AKA Wyatt Cenac (Outstanding Short Form Comedy or Drama Series)
The former writer for The Daily Show created this series of shorts, in which he stars as a Brooklyn resident moonlighting as a crime-fighting vigilante, for First Look Media’s Topic.
An Emmy For Megan (Outstanding Short Form Comedy or Drama Series)
This project has only one purpose: Help Amram win an Emmy. But she acknowledges that it also was important that the series, filmed entirely in one day, “be funny aside from the joke of why I’m doing it.”
Minimum Wage (Outstanding Short Form Comedy or Drama Series)

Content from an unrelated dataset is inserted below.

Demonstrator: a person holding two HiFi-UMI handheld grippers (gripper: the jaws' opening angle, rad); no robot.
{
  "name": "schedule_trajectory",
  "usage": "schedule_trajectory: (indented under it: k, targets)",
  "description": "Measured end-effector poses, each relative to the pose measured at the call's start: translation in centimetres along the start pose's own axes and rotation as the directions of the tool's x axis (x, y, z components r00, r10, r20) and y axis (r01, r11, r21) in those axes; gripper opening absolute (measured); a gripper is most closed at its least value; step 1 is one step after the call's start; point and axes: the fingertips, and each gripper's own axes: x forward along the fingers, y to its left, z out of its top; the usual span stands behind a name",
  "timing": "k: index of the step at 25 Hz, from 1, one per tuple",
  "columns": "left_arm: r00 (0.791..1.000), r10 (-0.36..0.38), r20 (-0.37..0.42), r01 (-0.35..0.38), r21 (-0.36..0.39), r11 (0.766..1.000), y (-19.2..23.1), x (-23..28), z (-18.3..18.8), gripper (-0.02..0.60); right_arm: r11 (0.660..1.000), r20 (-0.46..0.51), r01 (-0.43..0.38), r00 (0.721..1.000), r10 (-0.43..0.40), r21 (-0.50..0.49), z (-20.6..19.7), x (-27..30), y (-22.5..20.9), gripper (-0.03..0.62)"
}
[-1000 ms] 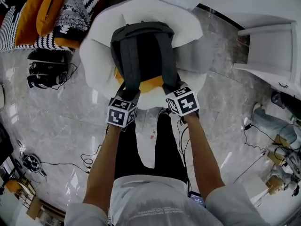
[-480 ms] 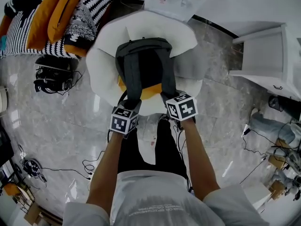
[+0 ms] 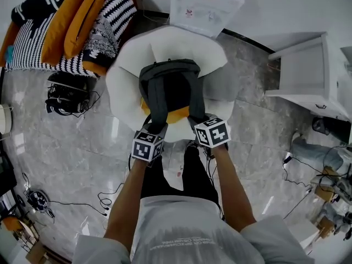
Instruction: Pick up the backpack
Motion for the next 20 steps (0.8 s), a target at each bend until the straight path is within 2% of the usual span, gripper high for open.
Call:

This workplace comedy, centered around a struggling Koreatown burger joint, was produced by Issa Rae’s ColorCreative and Adaptive Studios for Urban Movie Channel. That it has an all-female writing staff was “very important this year,” notes Chiles.
Creating SNL (Outstanding Short Form Variety Series)
Developed by the team behind the long-running NBC variety show, this YouTube series gives fans an opportunity to see how the sausage is made. Episodes have included a behind-the-scenes look at the “A Kanye Place” sketch.